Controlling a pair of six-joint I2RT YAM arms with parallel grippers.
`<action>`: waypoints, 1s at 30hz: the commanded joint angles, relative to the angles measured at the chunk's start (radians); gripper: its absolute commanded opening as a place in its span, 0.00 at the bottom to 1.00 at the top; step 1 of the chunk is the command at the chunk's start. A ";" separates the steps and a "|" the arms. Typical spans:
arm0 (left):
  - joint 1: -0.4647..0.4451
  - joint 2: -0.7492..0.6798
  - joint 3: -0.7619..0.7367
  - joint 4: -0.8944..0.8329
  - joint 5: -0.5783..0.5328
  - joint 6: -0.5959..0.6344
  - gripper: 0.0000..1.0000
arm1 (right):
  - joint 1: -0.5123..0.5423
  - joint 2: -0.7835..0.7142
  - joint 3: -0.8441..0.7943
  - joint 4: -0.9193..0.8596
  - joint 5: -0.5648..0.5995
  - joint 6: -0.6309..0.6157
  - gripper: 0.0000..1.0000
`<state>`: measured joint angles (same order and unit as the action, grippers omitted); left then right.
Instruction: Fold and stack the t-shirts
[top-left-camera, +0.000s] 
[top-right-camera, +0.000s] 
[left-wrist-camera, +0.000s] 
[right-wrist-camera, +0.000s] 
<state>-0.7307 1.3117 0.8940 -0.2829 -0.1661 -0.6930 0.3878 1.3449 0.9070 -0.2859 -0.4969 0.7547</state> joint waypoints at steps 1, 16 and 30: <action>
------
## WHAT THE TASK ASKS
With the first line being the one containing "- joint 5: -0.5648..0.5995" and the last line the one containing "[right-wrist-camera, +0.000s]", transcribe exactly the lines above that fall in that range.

## ANSWER TO THIS EXERCISE
  - joint 5: -0.5648..0.5995
  - joint 6: -0.6309..0.6157
  - gripper: 0.0000..1.0000
`<state>`: measured joint angles (same order and unit as the action, grippers omitted); left then right.
Instruction: Fold and stack the t-shirts
[top-left-camera, +0.000s] 
[top-right-camera, +0.000s] 
[left-wrist-camera, +0.000s] 
[right-wrist-camera, +0.000s] 

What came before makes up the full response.